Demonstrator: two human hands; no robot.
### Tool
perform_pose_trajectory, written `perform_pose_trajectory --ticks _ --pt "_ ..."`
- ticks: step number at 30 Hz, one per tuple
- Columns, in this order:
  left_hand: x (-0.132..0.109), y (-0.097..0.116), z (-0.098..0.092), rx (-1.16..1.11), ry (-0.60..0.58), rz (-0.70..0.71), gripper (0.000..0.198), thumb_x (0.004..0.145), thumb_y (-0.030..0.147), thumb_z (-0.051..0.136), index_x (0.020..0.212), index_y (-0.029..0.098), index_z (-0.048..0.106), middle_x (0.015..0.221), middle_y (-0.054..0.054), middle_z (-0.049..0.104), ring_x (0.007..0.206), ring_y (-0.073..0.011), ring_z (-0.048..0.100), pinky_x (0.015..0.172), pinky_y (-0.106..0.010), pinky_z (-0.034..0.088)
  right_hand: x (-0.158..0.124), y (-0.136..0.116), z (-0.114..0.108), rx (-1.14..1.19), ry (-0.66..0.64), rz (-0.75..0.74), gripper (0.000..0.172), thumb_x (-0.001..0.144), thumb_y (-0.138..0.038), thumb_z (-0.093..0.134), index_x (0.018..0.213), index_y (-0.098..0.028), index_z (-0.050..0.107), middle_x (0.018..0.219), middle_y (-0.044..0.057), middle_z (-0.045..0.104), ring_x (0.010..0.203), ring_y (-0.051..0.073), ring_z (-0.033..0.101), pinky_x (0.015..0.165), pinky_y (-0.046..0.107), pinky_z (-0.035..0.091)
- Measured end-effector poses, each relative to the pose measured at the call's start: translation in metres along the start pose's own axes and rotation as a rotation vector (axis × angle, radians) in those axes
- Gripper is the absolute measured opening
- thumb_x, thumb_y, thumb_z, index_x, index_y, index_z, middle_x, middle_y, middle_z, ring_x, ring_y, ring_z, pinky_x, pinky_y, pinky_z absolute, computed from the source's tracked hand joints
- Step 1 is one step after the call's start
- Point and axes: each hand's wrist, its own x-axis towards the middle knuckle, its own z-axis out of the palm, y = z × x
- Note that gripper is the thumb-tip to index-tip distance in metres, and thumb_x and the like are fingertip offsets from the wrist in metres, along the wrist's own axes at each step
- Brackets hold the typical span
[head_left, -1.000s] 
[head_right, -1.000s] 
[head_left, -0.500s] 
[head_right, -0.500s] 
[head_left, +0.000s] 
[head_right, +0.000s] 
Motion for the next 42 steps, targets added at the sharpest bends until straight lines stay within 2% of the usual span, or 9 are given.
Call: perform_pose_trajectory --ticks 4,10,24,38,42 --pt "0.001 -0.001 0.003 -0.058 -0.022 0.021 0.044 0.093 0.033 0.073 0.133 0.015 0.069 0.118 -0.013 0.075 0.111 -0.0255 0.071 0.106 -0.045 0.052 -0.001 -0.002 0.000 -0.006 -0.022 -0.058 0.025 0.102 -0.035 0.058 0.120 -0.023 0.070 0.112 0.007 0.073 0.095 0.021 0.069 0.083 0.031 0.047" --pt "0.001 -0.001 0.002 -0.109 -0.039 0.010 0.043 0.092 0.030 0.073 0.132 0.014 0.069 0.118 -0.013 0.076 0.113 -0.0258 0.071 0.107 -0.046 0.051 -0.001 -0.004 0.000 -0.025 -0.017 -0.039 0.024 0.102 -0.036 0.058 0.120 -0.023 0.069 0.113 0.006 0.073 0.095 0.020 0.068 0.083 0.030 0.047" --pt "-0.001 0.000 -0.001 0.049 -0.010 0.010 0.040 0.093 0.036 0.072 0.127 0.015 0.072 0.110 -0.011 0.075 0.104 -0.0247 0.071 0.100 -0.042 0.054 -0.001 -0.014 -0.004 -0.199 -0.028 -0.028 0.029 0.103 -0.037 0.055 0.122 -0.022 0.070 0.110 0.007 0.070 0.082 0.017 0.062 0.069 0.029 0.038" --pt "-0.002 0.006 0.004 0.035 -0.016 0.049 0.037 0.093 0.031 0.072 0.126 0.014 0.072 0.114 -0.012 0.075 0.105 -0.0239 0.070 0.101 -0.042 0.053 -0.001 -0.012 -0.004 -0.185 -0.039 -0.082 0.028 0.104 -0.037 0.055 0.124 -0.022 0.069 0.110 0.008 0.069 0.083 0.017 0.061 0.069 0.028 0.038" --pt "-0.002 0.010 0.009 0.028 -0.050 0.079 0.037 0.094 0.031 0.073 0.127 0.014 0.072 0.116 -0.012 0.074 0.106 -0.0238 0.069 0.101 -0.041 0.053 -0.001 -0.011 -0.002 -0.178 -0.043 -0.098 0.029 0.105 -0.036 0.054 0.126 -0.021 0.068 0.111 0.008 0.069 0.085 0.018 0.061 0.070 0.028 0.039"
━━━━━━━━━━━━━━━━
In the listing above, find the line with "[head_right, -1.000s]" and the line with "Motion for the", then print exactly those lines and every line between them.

> RESPONSE BOX
[head_right, -1.000s] 
[head_left, -0.500s] 
[head_right, -0.500s] 
[head_left, +0.000s] 
[head_right, +0.000s] 
Motion for the next 42 steps, targets added at the sharpest bends until straight lines stay within 2% of the usual span, or 9 are given.

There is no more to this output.